** Provided information follows **

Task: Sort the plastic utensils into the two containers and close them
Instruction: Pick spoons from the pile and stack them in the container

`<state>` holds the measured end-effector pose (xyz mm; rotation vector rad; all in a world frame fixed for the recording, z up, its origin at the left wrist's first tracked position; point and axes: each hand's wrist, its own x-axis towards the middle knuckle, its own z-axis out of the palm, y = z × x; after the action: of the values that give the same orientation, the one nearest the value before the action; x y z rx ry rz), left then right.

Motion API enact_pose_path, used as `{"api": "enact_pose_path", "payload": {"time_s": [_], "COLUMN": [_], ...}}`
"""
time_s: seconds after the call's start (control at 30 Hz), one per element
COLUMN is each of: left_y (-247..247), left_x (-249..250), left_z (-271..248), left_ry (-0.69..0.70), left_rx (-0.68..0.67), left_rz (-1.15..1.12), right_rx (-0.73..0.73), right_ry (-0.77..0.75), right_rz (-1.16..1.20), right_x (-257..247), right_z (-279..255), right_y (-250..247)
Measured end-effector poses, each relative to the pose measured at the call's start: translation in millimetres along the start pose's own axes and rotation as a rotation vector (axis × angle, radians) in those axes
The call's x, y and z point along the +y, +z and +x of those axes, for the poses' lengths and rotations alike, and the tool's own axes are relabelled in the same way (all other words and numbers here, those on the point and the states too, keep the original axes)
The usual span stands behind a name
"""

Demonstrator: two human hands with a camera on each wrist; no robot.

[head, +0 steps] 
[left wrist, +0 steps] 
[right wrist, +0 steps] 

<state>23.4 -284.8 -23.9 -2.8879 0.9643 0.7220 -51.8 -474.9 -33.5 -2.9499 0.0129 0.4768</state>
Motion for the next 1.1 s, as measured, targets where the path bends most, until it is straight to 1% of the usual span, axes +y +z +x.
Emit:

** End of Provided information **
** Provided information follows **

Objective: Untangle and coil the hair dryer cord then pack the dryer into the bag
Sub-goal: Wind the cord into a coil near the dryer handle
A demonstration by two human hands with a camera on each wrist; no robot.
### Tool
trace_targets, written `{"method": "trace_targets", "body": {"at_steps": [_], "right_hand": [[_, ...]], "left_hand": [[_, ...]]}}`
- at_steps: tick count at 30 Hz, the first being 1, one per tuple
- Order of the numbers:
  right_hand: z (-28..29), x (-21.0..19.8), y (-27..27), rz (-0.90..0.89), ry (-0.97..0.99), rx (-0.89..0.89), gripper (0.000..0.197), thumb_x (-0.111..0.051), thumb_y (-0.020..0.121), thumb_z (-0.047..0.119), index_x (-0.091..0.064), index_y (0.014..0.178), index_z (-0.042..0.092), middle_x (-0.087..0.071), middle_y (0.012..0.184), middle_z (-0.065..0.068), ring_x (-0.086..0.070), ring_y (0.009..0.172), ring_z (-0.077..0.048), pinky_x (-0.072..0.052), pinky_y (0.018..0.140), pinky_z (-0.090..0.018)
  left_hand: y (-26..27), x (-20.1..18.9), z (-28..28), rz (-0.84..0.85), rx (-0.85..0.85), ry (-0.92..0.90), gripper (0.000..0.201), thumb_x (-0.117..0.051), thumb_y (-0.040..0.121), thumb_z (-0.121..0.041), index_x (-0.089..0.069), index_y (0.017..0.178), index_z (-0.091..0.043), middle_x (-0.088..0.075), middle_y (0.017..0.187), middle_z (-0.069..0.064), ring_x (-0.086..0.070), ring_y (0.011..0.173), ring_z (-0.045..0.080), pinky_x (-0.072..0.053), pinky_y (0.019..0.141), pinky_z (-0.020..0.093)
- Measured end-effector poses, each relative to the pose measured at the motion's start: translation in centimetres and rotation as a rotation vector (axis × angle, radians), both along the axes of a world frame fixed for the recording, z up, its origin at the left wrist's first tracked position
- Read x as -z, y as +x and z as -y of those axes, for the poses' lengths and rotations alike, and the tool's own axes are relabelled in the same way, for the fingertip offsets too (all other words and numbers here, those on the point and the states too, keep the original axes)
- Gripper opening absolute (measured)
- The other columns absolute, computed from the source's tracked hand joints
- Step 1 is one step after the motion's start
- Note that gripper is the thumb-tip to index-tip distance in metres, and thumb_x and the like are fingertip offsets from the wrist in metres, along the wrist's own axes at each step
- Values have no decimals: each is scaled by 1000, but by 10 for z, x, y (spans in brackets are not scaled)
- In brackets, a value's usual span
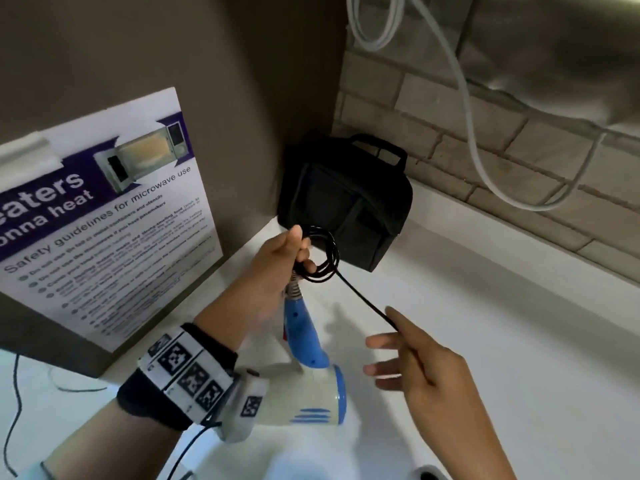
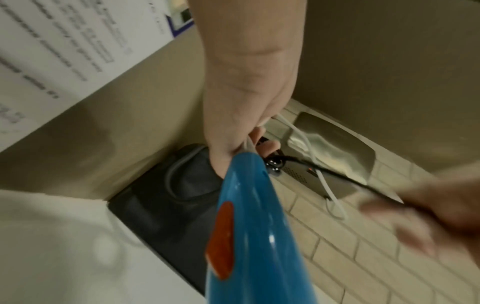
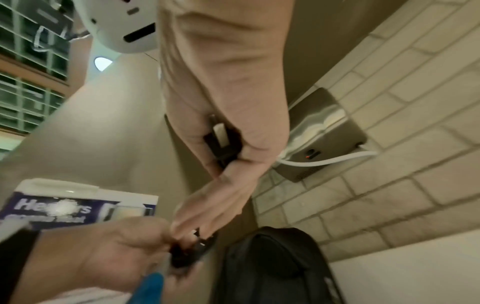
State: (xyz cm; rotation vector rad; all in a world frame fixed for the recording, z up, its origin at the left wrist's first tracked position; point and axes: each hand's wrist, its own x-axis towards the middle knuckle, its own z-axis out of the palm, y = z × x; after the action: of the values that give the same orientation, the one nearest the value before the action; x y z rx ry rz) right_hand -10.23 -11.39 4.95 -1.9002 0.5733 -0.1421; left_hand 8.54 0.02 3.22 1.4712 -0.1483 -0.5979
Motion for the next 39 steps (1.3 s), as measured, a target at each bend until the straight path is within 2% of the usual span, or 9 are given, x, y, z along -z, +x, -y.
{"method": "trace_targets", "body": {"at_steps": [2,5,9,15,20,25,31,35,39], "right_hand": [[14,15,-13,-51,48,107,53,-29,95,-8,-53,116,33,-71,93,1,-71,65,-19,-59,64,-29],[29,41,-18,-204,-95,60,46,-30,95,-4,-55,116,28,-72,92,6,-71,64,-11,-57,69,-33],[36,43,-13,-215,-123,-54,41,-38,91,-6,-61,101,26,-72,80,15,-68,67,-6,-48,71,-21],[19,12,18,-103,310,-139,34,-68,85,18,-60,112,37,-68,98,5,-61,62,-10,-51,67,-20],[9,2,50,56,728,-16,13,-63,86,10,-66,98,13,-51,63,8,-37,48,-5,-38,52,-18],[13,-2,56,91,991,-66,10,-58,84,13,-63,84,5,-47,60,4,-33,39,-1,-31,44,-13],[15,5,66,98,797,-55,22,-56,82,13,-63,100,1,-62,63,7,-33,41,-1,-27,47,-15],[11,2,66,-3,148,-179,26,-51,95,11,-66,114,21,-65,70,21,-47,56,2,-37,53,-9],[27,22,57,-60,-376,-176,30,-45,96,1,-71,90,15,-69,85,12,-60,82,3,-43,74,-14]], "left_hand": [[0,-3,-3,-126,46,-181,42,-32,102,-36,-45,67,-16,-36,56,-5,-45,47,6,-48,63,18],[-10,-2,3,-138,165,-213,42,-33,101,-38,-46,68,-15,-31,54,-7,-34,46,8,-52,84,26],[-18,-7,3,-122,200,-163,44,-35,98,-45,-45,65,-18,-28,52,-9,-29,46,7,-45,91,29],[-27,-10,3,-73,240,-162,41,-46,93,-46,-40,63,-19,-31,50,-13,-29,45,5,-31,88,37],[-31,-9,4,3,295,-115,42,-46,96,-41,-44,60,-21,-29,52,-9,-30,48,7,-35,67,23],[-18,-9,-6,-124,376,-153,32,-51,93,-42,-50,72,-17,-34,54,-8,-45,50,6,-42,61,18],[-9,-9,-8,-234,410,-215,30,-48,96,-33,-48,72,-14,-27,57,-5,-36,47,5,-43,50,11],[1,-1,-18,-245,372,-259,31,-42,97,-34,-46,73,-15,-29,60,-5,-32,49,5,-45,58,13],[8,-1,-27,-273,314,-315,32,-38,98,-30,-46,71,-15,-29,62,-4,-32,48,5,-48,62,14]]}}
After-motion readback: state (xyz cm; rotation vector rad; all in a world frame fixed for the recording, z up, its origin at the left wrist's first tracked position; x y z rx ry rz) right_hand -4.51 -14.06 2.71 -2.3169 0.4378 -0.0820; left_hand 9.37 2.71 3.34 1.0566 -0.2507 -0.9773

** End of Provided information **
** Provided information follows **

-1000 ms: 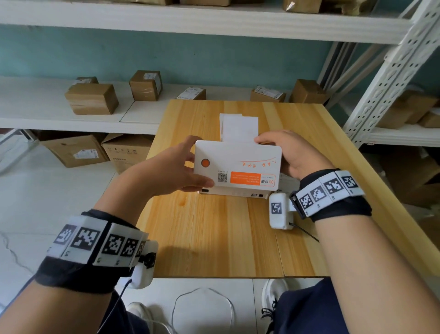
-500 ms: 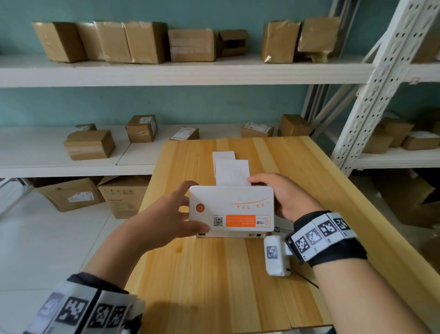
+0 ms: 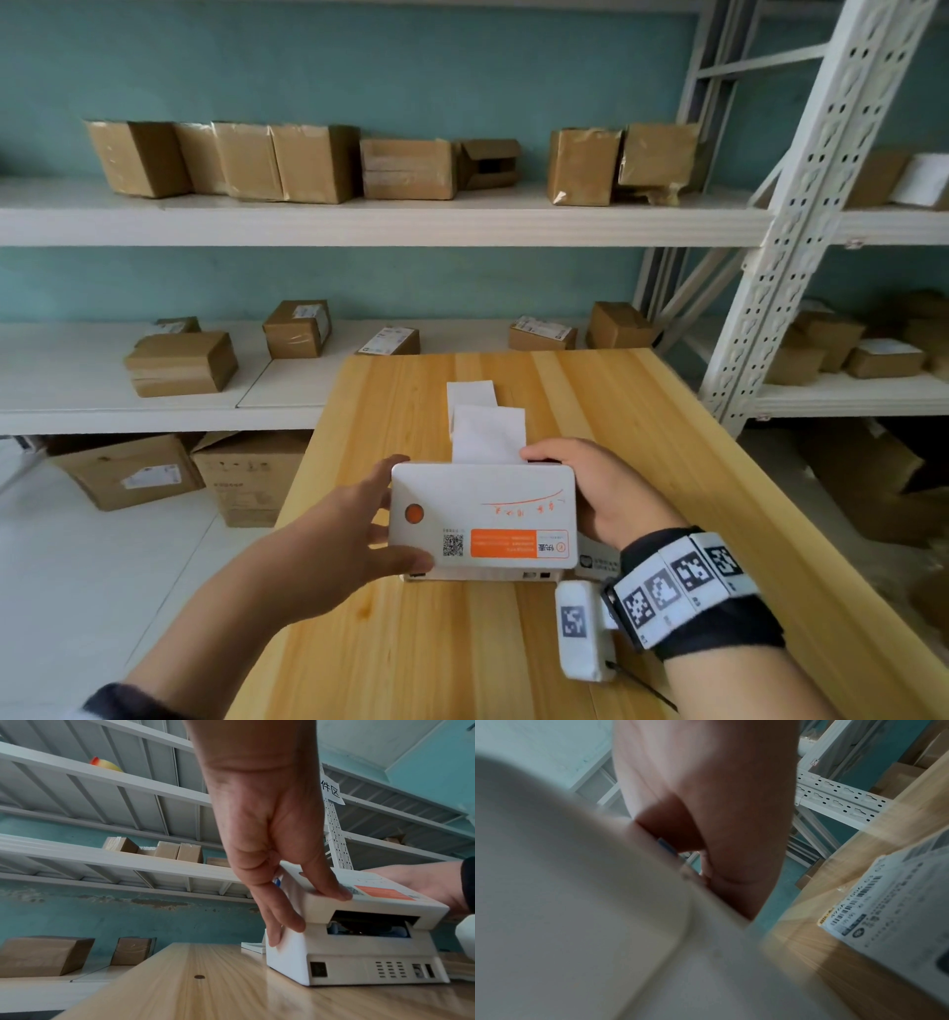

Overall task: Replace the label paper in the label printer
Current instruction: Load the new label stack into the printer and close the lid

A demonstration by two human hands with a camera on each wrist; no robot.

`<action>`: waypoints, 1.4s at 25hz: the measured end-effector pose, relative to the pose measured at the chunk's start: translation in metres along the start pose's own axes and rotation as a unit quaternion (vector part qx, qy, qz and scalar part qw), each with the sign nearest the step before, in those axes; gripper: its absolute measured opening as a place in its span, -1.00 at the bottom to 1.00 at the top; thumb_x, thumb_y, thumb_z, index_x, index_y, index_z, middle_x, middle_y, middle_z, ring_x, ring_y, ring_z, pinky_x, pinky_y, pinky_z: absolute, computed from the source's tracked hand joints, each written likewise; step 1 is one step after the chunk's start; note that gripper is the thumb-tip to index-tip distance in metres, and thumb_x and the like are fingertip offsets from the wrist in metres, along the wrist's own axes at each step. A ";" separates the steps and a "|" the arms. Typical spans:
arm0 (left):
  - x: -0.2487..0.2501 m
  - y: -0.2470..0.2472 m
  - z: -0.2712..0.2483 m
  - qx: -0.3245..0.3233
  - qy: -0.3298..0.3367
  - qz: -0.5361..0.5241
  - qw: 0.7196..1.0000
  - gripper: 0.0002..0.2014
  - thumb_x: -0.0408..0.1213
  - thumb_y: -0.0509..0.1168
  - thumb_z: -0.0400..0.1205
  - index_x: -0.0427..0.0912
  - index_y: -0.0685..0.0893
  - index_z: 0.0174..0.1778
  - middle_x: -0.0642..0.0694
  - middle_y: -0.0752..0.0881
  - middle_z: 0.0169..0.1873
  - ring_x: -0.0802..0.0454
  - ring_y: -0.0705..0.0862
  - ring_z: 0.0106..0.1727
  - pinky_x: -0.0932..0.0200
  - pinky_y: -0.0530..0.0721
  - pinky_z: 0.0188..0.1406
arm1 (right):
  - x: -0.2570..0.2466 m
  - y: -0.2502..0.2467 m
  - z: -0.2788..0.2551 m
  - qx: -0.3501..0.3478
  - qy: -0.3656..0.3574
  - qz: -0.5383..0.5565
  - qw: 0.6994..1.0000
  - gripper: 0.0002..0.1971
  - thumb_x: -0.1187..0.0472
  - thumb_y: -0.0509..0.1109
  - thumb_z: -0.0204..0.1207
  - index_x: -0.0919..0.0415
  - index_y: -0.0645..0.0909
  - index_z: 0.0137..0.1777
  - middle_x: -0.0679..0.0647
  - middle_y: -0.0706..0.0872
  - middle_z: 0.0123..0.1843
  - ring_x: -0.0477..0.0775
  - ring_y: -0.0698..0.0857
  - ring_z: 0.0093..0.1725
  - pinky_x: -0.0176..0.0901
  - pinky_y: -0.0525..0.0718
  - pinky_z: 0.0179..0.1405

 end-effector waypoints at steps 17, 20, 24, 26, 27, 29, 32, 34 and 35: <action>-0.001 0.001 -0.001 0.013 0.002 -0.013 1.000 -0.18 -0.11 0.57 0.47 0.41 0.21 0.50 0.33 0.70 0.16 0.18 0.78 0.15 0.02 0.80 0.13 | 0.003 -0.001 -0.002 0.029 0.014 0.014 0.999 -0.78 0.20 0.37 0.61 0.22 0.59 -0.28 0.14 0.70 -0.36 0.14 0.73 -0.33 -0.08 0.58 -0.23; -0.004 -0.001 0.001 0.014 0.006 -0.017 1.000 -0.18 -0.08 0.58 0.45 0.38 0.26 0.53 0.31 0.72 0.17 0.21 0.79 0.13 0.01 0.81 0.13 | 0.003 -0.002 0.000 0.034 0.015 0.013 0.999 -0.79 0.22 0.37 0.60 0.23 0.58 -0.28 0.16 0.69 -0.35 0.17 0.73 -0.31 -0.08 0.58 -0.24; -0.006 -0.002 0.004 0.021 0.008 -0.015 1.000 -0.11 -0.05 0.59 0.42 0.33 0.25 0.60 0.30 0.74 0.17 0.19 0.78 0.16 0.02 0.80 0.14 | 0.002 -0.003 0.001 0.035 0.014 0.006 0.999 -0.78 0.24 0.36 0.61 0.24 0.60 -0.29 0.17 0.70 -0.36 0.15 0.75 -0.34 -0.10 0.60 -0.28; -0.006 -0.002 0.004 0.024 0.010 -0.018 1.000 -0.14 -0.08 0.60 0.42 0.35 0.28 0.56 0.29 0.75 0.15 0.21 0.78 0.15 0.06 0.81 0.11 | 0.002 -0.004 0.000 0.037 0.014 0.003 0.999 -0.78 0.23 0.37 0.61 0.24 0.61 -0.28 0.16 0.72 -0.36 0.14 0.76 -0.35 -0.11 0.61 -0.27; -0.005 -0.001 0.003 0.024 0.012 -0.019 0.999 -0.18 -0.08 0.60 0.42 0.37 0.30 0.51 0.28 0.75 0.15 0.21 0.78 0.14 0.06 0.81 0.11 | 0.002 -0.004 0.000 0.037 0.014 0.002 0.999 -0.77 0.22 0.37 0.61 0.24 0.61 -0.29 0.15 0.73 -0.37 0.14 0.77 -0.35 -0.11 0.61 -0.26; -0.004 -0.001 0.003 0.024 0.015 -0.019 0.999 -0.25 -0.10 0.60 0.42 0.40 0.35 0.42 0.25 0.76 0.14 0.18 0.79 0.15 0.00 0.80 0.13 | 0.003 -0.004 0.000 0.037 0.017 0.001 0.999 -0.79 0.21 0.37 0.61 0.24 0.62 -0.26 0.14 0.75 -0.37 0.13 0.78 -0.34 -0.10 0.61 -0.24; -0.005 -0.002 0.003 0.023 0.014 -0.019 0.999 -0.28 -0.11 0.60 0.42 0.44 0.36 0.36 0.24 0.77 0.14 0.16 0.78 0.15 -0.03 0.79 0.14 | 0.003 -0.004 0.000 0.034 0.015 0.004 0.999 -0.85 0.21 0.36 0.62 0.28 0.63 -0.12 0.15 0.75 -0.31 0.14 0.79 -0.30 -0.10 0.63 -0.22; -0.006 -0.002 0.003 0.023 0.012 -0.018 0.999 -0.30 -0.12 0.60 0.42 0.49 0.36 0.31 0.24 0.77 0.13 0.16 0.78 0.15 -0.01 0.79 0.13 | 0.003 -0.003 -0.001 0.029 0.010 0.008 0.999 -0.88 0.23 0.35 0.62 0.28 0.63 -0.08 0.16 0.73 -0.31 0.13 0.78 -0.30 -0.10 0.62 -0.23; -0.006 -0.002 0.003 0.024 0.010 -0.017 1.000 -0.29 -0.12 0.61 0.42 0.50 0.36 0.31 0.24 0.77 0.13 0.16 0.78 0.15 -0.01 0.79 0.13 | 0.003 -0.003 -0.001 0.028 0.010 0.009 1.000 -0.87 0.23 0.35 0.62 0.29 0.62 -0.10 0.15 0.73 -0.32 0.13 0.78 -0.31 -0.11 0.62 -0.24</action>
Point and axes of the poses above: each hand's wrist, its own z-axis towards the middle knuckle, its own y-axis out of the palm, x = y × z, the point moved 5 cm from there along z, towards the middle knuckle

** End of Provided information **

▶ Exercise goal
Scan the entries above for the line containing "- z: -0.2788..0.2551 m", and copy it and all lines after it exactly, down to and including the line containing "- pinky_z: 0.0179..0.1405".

▶ Response area
  - z: -0.2788..0.2551 m
  - qx: -0.3501..0.3478
  - qy: -0.3656..0.3574
  - qz: -0.5383..0.5565
  - qw: 0.6994..1.0000
  - gripper: 0.0002..0.1971
  - thumb_x: -0.1187..0.0472
  - thumb_y: -0.0509..0.1109
  - thumb_z: -0.0204..0.1207
  - index_x: -0.0919..0.0415
  - index_y: -0.0645..0.0909
  - index_z: 0.0137..0.1777
  - middle_x: -0.0679..0.0647
  - middle_y: -0.0706..0.0872
  - middle_z: 0.0123..0.1843
  - ring_x: -0.0477..0.0775
  - ring_y: -0.0698..0.0857
  - ring_z: 0.0093..0.1725
  - pinky_x: -0.0176..0.0901
  - pinky_y: -0.0525..0.0718
  - pinky_z: 0.0179..0.1405

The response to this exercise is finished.